Differential testing¶
Idea: runs that differ only in some controlled way should agree. FLTest supports two
modes (testing.differential.mode). Code: fltest/testing/differential.py.
What is measured¶
A single scalar metric from each run's final dict, selected by
testing.differential.metric (default accuracy). Typically the final-round global-model
test accuracy.
Mode 1: cross_framework (parity)¶
Same logical config, different FL framework ⇒ same final metric within tolerance. This surfaces framework-implementation divergences (the kind of bug the project's AppFL CUDA-on-CPU finding represents).
How it groups: runs are grouped by a logical key — every spec field except the
framework (dataset, data_distribution, model_name, num_clients, num_rounds,
client_epochs, client_lr, client_batch_size, optimizer, seed, and the
attack/defense set). Within each group of ≥2 frameworks:
Rule (parity): max(metric) − min(metric) ≤ tolerance ⇒ PASS.
runs:
- {framework: reference}
- {framework: flwr}
- {framework: nvflare}
testing:
differential: {mode: cross_framework, metric: accuracy, tolerance: 0.05}
[✓ PASS] differential: mnist/iid MLP c3 r2 :: ['reference', 'flwr', 'nvflare']
max|Δ|=0.0244 (tol=0.1)
Parity, not bit-identity
Different frameworks use different RNG streams and execution paths, so exact equality is impossible. The reference and Flower backends share FLTest's own weighted-mean aggregation, which keeps them close; the tolerance (default 0.05, as in the project slides) absorbs the residual. Choose tolerance to match your metric's natural variance.
Mode 2: determinism¶
The same spec run twice must give an (almost) identical result — surfaces hidden nondeterminism / state leakage.

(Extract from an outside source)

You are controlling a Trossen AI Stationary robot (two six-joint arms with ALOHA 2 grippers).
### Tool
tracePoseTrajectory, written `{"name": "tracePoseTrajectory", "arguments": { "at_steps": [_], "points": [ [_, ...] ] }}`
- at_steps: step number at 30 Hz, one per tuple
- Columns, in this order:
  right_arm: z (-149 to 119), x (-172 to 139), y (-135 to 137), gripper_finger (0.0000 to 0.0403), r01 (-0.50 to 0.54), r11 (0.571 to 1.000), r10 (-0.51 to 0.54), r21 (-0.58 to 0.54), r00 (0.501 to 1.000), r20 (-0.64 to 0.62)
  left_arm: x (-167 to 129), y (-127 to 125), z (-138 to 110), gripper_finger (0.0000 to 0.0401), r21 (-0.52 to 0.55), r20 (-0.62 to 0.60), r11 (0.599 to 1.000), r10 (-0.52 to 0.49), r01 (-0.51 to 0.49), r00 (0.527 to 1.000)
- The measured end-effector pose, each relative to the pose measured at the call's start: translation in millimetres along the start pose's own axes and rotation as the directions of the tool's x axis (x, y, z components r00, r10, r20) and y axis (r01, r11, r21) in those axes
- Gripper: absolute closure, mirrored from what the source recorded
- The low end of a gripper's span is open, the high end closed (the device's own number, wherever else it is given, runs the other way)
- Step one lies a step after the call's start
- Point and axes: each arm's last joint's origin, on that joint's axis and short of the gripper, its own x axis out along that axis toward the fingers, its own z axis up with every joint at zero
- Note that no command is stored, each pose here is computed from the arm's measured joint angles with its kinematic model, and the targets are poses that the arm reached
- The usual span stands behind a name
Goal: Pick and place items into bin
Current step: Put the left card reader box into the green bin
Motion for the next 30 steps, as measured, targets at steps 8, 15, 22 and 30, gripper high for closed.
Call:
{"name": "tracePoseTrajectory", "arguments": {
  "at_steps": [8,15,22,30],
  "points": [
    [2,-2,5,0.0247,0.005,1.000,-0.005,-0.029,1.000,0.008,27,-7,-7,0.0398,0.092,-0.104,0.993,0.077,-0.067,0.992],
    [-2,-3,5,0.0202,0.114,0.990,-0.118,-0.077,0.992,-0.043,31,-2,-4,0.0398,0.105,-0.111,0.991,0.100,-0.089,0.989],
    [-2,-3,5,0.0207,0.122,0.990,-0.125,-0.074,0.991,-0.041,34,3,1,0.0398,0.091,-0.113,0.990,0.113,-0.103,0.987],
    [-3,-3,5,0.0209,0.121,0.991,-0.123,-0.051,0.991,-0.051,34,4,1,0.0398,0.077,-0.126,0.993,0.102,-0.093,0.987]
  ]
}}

Rule: |metric(run1) − metric(run2)| ≤ tolerance (use a tiny tolerance, e.g. 1e-4),
on device: cpu.
testing:
differential: {mode: determinism, metric: accuracy, tolerance: 0.0001}
Run it¶
fltest diff <config.yaml>
Prints a PASS/FAIL table, writes reports/<name>_differential.json, and exits non-zero if
any check fails (CI-friendly).